Después construyendo una casa
yo encontraría el peso,
la solidez de esta longitud variable
de madera y empezaría a entender.
¿Cuál es el odio hacia el alto hombre negro
o el pequeño hombre negro
o el mediano hombre negro
el hombre pardo
el hombre rojo
de todos los tamaños
que impulsa la mentalidad de la turba
de linchadores bancos?
Siempre pensé que era envidia
del genuino coraje para sobrevivir
y continuamente rechazar la conformidad
lo bastante como para cantar y bailar
y hacer discursos o decir en tan extrañas
formas:
¡Ustedes no son
mis dueños!
Piensen en cuántos negros
dijeron: “Cracker*, tú no eres
mi dueño”,
aun siendo esclavos.
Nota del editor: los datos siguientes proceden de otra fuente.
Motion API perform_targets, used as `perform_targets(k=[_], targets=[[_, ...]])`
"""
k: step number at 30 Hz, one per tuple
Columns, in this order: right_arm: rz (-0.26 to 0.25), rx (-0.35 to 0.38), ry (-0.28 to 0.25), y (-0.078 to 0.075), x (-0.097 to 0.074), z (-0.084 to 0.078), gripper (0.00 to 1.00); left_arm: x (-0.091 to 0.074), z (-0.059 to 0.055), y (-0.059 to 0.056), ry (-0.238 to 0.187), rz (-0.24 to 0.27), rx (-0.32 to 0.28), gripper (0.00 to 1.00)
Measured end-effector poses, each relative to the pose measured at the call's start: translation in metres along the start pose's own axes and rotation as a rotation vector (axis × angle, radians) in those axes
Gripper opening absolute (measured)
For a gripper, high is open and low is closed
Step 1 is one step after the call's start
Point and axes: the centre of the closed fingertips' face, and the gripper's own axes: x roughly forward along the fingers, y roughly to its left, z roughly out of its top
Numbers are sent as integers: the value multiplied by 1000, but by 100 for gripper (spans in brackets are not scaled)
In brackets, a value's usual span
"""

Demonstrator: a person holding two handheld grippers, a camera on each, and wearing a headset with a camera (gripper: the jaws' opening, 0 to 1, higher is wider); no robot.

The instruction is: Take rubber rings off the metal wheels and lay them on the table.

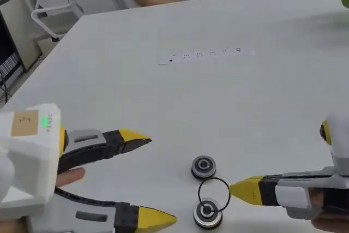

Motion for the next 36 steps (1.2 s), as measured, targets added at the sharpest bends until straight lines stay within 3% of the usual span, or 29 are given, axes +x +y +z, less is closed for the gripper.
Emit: perform_targets(k=[4,20,28,36], targets=[[-3,-16,2,6,-6,3,0,-12,-2,1,0,32,-24,81],[5,-103,20,31,-11,23,0,-69,-12,16,-40,186,-106,100],[20,-134,41,41,-8,26,0,-90,-23,9,-42,232,-128,100],[43,-168,66,54,0,32,0,-103,-43,9,-44,286,-184,100]])
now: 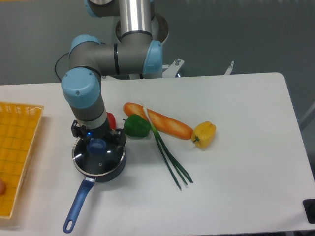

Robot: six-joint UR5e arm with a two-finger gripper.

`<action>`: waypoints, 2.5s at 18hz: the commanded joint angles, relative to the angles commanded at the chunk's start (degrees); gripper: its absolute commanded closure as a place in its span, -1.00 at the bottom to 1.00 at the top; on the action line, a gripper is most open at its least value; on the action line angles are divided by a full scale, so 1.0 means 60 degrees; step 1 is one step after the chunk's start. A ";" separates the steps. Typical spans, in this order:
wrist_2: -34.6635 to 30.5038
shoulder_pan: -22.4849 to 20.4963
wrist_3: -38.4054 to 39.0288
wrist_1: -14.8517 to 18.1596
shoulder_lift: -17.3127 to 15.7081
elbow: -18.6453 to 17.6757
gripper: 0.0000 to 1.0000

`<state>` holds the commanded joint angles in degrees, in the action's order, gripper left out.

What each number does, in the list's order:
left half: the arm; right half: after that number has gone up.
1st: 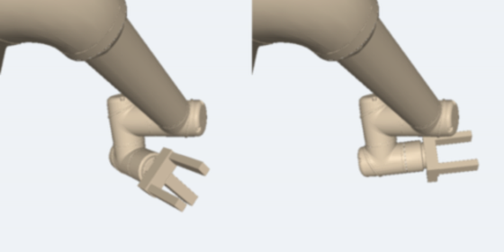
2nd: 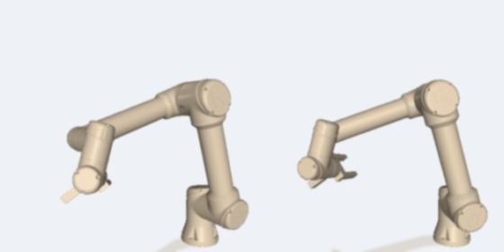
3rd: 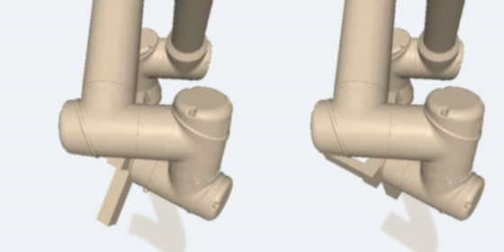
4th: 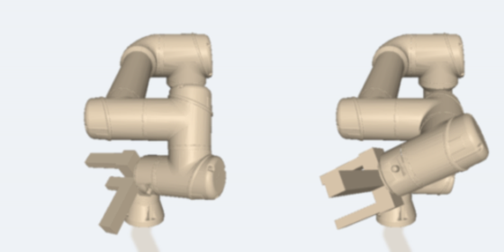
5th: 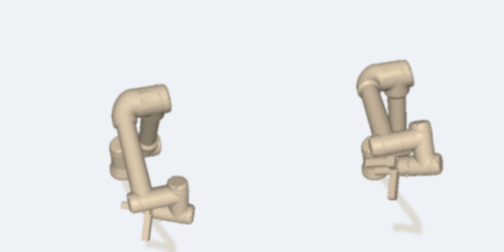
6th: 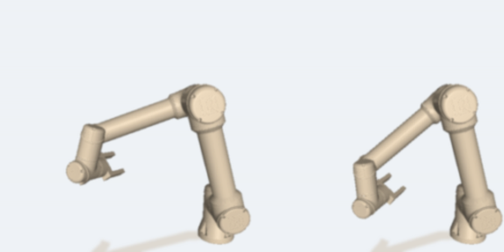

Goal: Open the lid
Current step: 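Descend and close the gripper on the blue lid knob, then lift the glass lid slightly off the saucepan rim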

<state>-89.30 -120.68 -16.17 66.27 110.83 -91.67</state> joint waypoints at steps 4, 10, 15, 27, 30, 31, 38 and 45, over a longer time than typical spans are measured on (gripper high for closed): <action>0.0000 0.0030 0.0015 0.0000 0.0074 -0.0015 -1.00; 0.0000 0.0059 0.0029 0.0000 0.0088 -0.0132 -1.00; -0.0015 0.0205 0.0029 0.0000 0.0147 -0.0146 -1.00; 0.0000 0.0308 0.0278 -0.0015 0.0235 -0.0015 -0.72; 0.0000 0.0308 0.0264 -0.0073 0.0279 -0.0044 -0.61; 0.0000 0.0308 0.0264 -0.0073 0.0293 -0.0044 -0.61; 0.0000 0.0308 0.0191 -0.0088 0.0264 -0.0044 -0.55; 0.0015 0.0308 0.0176 -0.0059 0.0235 0.0015 -0.17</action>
<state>-89.21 -118.83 -15.12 65.92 112.24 -91.58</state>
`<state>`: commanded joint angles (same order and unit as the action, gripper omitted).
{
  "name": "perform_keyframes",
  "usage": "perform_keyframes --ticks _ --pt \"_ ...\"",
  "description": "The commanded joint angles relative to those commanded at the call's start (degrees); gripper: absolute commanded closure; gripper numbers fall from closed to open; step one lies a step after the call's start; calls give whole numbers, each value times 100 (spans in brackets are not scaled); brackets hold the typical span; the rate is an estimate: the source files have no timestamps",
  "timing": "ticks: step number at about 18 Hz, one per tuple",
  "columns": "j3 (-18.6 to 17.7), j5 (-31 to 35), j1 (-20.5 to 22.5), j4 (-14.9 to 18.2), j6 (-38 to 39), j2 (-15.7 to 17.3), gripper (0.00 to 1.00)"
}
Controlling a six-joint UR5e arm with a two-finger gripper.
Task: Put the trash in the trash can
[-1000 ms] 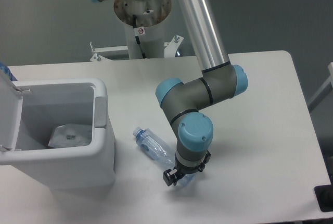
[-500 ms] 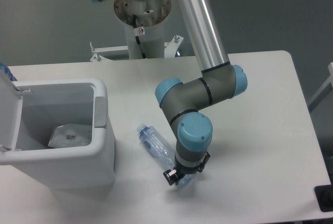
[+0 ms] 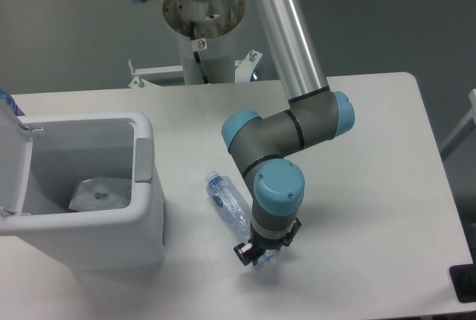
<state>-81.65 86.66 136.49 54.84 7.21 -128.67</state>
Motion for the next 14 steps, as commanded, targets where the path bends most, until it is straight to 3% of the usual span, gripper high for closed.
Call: perform_keyframes --ticks 14 --pt "18 -9 -18 -44 -96 18 45"
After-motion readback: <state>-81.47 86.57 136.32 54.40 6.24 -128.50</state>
Piensen
en cómo la turba linchadora autorizada
hace tanto tiempo
desgarró el cuerpo de Nat Turner
en cuartos
lo despellejaron
e hicieron “monederos”
de su “cuero”.
¿Quiénes son estos seres?
Ahora empezamos a hacernos
la pregunta crucial.
Si es natural ser negro
o rojo o pardo
y es hermoso resistir
la opresión
y si es esplendido ser de color
y andar libremente,
entonces ¿dónde reside
el problema?
¿Quiénes son estas gentes
que matan nuestros hijos en la noche
y matan nuestros hermanos a plena luz del día?
¿Rechazan verse en nosotros
como nos hemos forzado, por siglos,
a vernos en ellos?
Tal vez seamos más diferentes
de lo que pensábamos.
¿Y esto nos asusta?
¿Y qué hay, digamos,
de aquellos nuestros
que actúan en connivencia?
Júntense.
Vengan a ver la calma
que hay ahora
en los rotos corazones
de la gente.
Es la quieta fuerza de la comprensión,
de la percepción
del sentido
de nuestra antigua
y perfecta
contrariedad,
de lo que ahora debe entenderse
y hacerse para honrarnos
y apreciarnos,
no importa quiénes
hoy puedan ser
los “jefes”.
Nuestra pasión y amor
por nosotros mismos
que debe finalmente
unirnos
y liberarnos. Mientras dejamos descansar
a nuestros sacrificados amados
en nuestro profundo
y amplio cariño:
inmenso, siempre móvil
y sagrado como el mar.

* Cracker: por el chasquido, “crack”,  que producía el látigo de los que conducían a los esclavos.